To reduce computational time we will perform this test only on a subset of the SNPs from chromosome 22.
Generate subset of SNPs from chromosome 22
plink --bfile hapmap_gwa --chr 22 --make-bed --out hapmap_gwa_chr22subset
Perform 1000000 perrmutations
plink --bfile hapmap_gwa_chr22subset --assoc --mperm 1000000 --out hapmap_gwa_chr22subset
Order your data, from lowest to highest p-value and check ordered permutation results
sort -gk 4 hapmap_gwa_chr22subset.assoc.mperm | head
Generate Manhattan and QQ plots
We will visualize the output of the association analysis with Manhattan plot and quantile–quantile plot using R script manhattan_qq.R.
Rscript --vanilla ../scripts/manhattan_qq.R
Manhattan plots show us the significance of each variant’s association with a phenotype (e.g. disliking vs. liking cilantro). Each dot represents a single-nucleotide polymorphism (SNP). SNPs are ordered on the x axis according to their genomic position. y axis represents strength of their association measured as –log10 transformed P values. Blue line marks genome-wide significance threshold of P < 5 × 10–8.

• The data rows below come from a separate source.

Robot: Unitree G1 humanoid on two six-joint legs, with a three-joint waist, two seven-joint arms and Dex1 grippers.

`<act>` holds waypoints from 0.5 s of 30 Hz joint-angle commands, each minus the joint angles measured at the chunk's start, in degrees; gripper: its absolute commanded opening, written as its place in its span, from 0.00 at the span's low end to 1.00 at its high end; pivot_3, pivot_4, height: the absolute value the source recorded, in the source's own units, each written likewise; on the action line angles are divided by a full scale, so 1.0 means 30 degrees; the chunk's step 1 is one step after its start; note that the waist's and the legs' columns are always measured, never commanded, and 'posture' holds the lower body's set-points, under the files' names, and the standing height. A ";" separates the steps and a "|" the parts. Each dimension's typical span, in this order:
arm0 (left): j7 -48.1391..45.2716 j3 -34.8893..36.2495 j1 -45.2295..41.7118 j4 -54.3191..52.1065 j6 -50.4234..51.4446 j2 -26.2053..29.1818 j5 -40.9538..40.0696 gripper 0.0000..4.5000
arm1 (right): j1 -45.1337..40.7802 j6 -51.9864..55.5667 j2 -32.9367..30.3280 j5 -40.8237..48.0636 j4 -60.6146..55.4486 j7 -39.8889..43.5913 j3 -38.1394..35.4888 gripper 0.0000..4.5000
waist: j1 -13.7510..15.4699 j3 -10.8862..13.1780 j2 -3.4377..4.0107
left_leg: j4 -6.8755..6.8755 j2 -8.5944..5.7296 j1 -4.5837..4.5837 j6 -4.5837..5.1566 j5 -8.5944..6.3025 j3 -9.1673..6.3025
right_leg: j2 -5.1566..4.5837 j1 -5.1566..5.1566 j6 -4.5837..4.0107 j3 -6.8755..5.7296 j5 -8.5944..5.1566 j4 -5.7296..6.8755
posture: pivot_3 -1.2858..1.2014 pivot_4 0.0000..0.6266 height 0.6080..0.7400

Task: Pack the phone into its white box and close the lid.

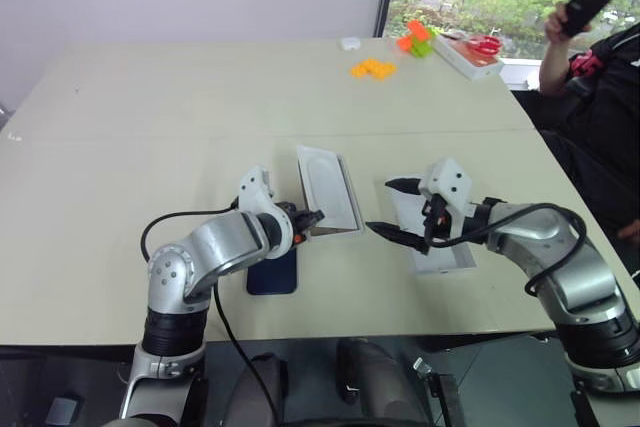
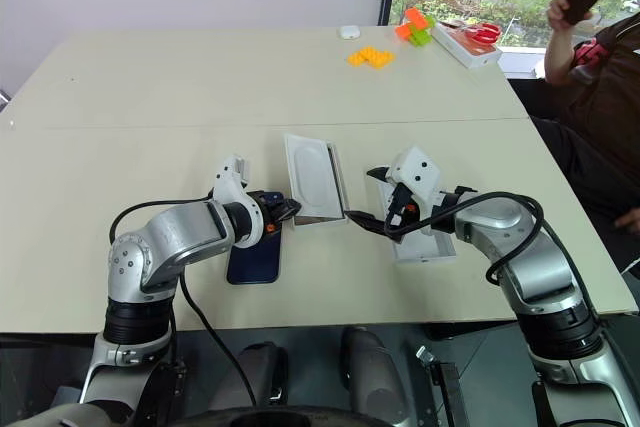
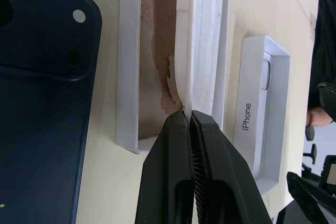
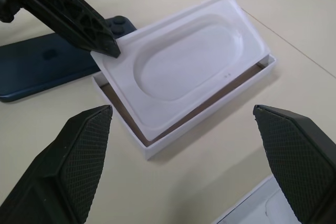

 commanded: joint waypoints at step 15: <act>-0.0247 -0.0055 0.0079 -0.0102 0.0421 -0.0078 -0.0338 0.01 | -0.0102 -0.0487 -0.0024 0.0018 -0.0316 -0.0013 -0.0430 1.00 | 0.0004 0.0001 -0.0001 | -0.0001 0.0000 -0.0002 -0.0001 0.0000 -0.0001 | 0.0000 0.0000 0.0003 -0.0001 -0.0003 -0.0004 | 0.52 0.24 1.00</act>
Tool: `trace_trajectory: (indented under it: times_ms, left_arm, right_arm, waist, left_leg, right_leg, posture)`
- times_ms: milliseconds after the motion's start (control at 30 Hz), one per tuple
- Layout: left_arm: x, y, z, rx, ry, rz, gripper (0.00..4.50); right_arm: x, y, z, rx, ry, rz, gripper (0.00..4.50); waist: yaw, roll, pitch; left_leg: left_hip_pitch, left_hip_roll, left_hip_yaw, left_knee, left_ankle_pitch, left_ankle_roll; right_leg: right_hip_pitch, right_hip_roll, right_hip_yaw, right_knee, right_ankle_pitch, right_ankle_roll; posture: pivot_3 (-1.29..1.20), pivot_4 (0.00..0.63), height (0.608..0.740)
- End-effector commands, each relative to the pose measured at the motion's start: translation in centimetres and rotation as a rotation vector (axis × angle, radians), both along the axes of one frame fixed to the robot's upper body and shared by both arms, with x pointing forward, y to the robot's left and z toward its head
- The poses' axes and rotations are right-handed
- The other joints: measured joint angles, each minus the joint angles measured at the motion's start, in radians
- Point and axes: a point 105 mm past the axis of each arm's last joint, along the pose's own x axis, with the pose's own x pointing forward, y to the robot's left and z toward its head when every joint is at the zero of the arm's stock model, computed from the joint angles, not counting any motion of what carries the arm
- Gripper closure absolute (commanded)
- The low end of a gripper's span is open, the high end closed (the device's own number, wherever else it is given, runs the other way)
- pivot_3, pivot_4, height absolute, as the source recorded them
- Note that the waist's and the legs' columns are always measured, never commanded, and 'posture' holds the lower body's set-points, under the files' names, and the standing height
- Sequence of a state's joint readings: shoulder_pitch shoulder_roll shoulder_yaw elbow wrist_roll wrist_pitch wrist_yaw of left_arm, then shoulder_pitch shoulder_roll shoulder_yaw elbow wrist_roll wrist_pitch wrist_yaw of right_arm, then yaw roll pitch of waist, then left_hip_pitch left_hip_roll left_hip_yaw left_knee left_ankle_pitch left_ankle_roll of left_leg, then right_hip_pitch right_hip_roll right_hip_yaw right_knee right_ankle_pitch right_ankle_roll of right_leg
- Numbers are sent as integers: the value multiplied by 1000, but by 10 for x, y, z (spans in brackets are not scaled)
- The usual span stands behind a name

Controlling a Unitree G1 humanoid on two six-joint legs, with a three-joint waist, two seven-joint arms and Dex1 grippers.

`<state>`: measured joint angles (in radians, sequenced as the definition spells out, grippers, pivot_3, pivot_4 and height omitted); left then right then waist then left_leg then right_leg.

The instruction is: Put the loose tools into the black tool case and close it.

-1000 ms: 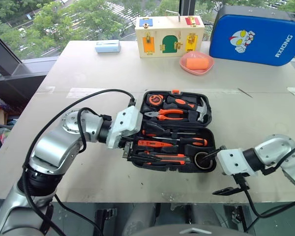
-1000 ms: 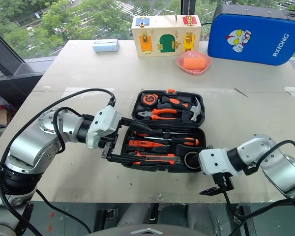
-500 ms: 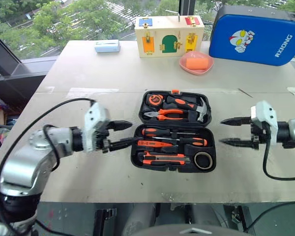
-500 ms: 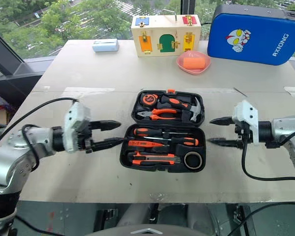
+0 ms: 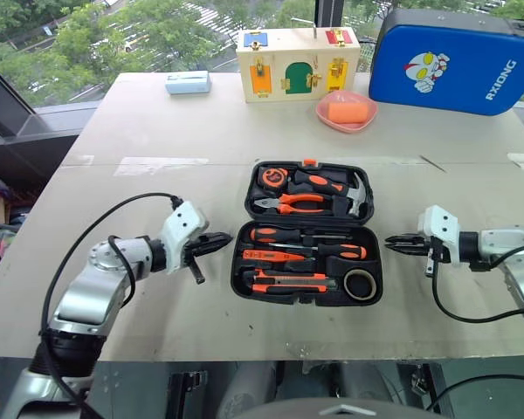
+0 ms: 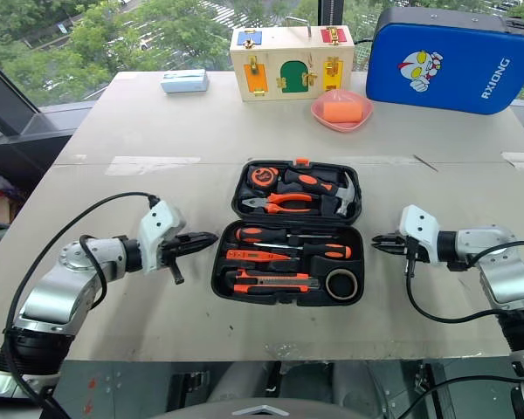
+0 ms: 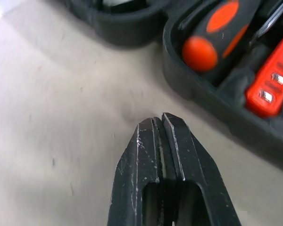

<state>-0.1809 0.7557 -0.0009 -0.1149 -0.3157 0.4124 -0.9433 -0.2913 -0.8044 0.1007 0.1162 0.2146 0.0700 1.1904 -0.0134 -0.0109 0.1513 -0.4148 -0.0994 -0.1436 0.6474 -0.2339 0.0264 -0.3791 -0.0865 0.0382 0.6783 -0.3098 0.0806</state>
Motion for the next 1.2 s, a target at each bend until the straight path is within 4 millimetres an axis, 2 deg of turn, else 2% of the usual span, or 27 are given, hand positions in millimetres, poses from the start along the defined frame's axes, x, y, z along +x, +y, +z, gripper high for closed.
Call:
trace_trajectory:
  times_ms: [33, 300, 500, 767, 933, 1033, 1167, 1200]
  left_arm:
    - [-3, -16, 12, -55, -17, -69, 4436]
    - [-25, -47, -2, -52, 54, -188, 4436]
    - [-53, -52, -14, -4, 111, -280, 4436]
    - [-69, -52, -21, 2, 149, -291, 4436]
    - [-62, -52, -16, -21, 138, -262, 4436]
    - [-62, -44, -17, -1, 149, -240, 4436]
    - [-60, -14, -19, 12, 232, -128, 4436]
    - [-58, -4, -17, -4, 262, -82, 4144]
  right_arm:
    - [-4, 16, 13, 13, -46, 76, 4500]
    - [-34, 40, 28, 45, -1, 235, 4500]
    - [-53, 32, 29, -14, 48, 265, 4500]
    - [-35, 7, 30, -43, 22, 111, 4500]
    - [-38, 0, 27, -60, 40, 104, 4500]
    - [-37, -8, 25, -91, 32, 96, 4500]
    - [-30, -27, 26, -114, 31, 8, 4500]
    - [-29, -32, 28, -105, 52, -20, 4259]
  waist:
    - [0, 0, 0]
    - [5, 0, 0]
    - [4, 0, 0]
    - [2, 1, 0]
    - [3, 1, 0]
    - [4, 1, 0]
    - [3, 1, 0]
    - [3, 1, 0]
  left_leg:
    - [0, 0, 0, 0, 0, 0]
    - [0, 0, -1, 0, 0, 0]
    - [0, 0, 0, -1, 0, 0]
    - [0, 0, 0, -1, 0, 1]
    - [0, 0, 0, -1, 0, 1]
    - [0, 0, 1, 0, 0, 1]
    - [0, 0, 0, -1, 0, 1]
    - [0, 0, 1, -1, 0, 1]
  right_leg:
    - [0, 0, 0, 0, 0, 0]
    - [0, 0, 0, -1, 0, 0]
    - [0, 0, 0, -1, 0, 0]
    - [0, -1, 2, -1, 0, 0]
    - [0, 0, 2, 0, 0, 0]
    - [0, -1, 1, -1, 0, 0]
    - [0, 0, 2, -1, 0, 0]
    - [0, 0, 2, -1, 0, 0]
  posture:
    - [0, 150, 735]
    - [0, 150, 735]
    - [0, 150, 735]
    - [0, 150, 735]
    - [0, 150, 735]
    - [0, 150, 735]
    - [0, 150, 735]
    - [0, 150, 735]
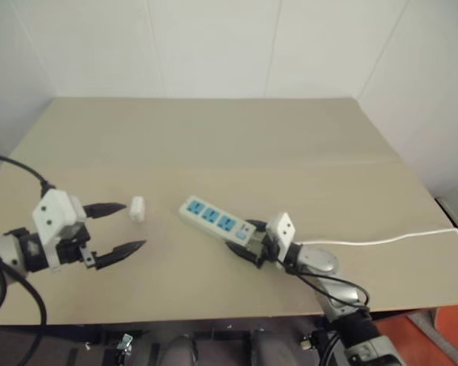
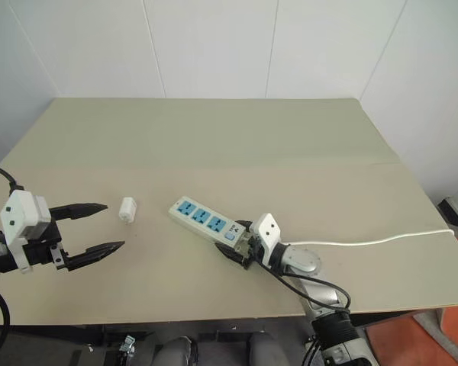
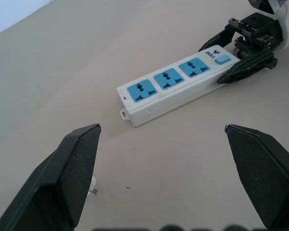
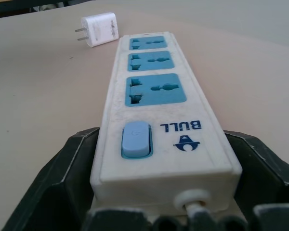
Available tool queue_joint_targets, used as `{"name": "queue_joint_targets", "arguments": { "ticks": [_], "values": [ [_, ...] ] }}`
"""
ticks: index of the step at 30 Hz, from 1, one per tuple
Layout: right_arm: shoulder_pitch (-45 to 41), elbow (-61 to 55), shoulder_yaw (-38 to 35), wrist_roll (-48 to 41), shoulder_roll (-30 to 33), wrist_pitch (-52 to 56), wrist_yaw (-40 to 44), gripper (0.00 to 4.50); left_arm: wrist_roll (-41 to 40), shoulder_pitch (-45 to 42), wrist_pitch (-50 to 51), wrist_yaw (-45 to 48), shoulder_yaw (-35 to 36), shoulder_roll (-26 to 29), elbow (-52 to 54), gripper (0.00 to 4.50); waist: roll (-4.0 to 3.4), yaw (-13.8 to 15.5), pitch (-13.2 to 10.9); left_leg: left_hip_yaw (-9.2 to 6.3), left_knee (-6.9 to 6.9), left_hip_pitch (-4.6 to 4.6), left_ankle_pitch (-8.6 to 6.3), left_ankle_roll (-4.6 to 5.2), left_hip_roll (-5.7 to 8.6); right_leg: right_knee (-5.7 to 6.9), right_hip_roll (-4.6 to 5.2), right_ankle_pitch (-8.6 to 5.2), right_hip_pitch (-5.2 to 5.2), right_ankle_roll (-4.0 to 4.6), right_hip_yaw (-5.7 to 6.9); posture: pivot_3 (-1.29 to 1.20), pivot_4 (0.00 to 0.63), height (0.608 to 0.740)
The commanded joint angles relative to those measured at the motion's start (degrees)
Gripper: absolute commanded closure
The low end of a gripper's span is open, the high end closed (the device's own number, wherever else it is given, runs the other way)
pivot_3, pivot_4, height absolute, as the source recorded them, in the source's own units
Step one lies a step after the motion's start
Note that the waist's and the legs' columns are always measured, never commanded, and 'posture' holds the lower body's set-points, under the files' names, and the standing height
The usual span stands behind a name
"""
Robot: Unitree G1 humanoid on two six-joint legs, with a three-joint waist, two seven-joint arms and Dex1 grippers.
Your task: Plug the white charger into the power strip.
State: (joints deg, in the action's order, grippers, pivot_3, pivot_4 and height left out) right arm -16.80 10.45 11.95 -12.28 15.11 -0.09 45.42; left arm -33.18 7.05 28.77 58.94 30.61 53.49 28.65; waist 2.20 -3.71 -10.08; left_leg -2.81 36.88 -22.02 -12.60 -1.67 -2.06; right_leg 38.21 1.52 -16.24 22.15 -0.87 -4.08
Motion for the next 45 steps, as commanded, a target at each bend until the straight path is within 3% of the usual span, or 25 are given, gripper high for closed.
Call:
{"name": "queue_joint_targets", "arguments": {
  "ticks": [1, 8, 20, 24, 30, 37, 40, 45],
  "values": [
    [-0.2, 3.7, 0.3, 0.8, -0.6, -1.2, 1.1, 1.08, -0.6, -0.6, -0.4, -0.3, 1.4, 0.8, 1.3, 0.00, 0.02, -0.1, 0.0, 0.00, 0.00, 0.01, 0.00, 0.00, -0.01, 0.00, -0.01, 0.00, -0.01, 0.01, 0.00, 0.00, 0.150, 0.740],
    [-5.4, 7.2, -1.0, -0.4, -1.1, -6.5, 5.3, 1.08, -0.7, -2.1, -0.7, 0.5, 1.0, 1.9, 0.2, 0.00, 0.13, -0.3, 0.1, 0.01, 0.00, 0.09, 0.02, -0.03, -0.06, 0.01, -0.09, 0.09, -0.02, 0.13, -0.03, 0.00, 0.150, 0.740],
    [-14.6, 14.4, -3.5, -5.9, 7.1, -13.7, 30.4, 1.08, -0.2, -4.6, -2.2, 4.1, 1.4, 4.7, -3.8, 0.00, -0.21, 0.0, -0.2, -0.01, -0.14, -0.33, -0.02, -0.06, -0.05, -0.18, -0.05, 0.05, 0.28, 0.13, 0.07, 0.00, 0.150, 0.740],
    [-13.7, 18.1, -2.8, -6.5, 5.7, -18.5, 37.0, 1.08, -0.3, -5.5, -2.5, 5.1, 1.2, 5.4, -5.3, 0.00, -0.21, 0.1, -0.2, 0.00, -0.14, -0.34, -0.03, -0.06, -0.02, -0.17, 0.00, 0.04, 0.30, 0.12, 0.07, 0.00, 0.150, 0.740],
    [-15.2, 24.1, -0.8, -3.5, 3.5, -19.6, 39.3, 1.08, -0.5, -10.5, -2.4, 7.4, -2.1, 7.0, -10.2, 0.00, -0.25, -0.2, -0.2, 0.00, -0.14, -0.22, -0.02, -0.06, -0.04, -0.09, -0.06, 0.04, 0.25, 0.12, 0.06, 0.00, 0.150, 0.740],
    [-15.8, 26.9, -0.6, -1.9, 2.4, -20.3, 39.5, 1.08, -0.9, -32.3, 12.5, 2.4, -12.9, 11.8, -22.5, 0.00, -0.23, -0.3, -0.2, -0.10, -0.04, -0.21, -0.02, -0.07, -0.05, -0.01, -0.14, 0.03, 0.20, 0.10, 0.13, 0.00, 0.150, 0.740],
    [-15.5, 27.0, -0.8, -1.6, 2.1, -20.6, 39.3, 1.08, 4.2, -52.0, 29.5, -5.9, -24.1, 11.4, -31.4, 0.00, -0.17, -0.2, -0.2, -0.14, -0.02, -0.18, -0.01, -0.06, 0.00, 0.06, -0.15, -0.01, 0.16, 0.02, 0.13, 0.00, 0.150, 0.740],
    [-13.5, 24.5, -0.6, -1.0, 1.7, -19.9, 37.2, 1.08, 16.3, -80.9, 51.3, -20.4, -37.8, 0.4, -51.0, 0.00, -0.13, 0.1, -0.2, -0.26, 0.12, -0.22, -0.01, -0.06, 0.10, 0.37, -0.18, -0.13, 0.17, -0.17, 0.15, 0.00, 0.150, 0.740]
  ]
}}
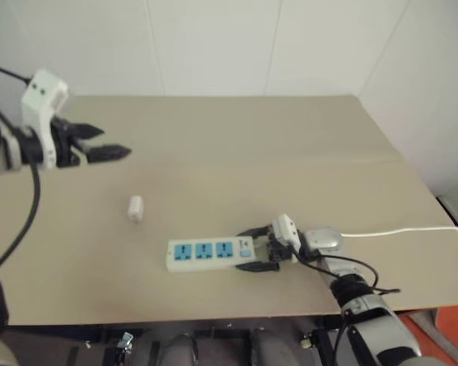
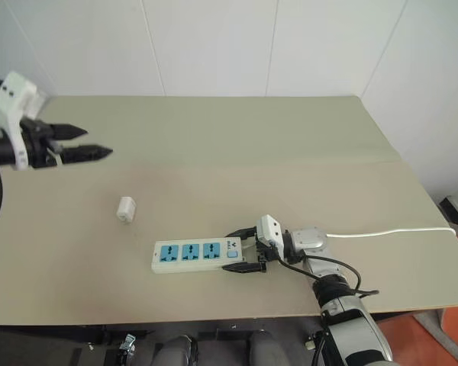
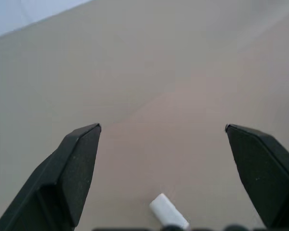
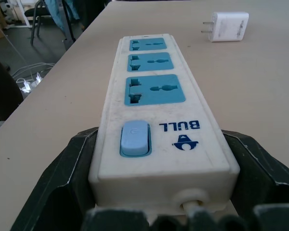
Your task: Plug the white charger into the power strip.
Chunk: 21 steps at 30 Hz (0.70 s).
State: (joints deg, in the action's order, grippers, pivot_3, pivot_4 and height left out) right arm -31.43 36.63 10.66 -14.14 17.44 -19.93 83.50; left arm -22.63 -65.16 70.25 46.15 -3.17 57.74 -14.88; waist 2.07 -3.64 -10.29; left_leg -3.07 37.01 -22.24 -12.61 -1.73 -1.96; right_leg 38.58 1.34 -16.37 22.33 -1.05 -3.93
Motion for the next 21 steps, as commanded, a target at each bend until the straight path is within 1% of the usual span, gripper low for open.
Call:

Quantile–quantile plots show us distribution of expected P values under a null model of no significance versus observed P values. Expected –log10 transformed P values (x axis) for each association are plotted against observed values (y axis) to visualize the enrichment of association signal. Deviation from the expectation under the null hypothesis (red line) indicates the presence of either true causal effects or insufficiently corrected population stratification. In the case of true causal effects, one would expect to observe this deviation mostly at the right side of the plot, whereas population stratification causes the deviation to start closer to the origin. In this case, BMI is extremely polygenic and the genome-wide association study (GWAS) was highly powered, which may also cause the deviation to start close to the origin, making it difficult to visually spot stratification. LDSC may be used to assess whether this inflation is due to bias or polygenicity.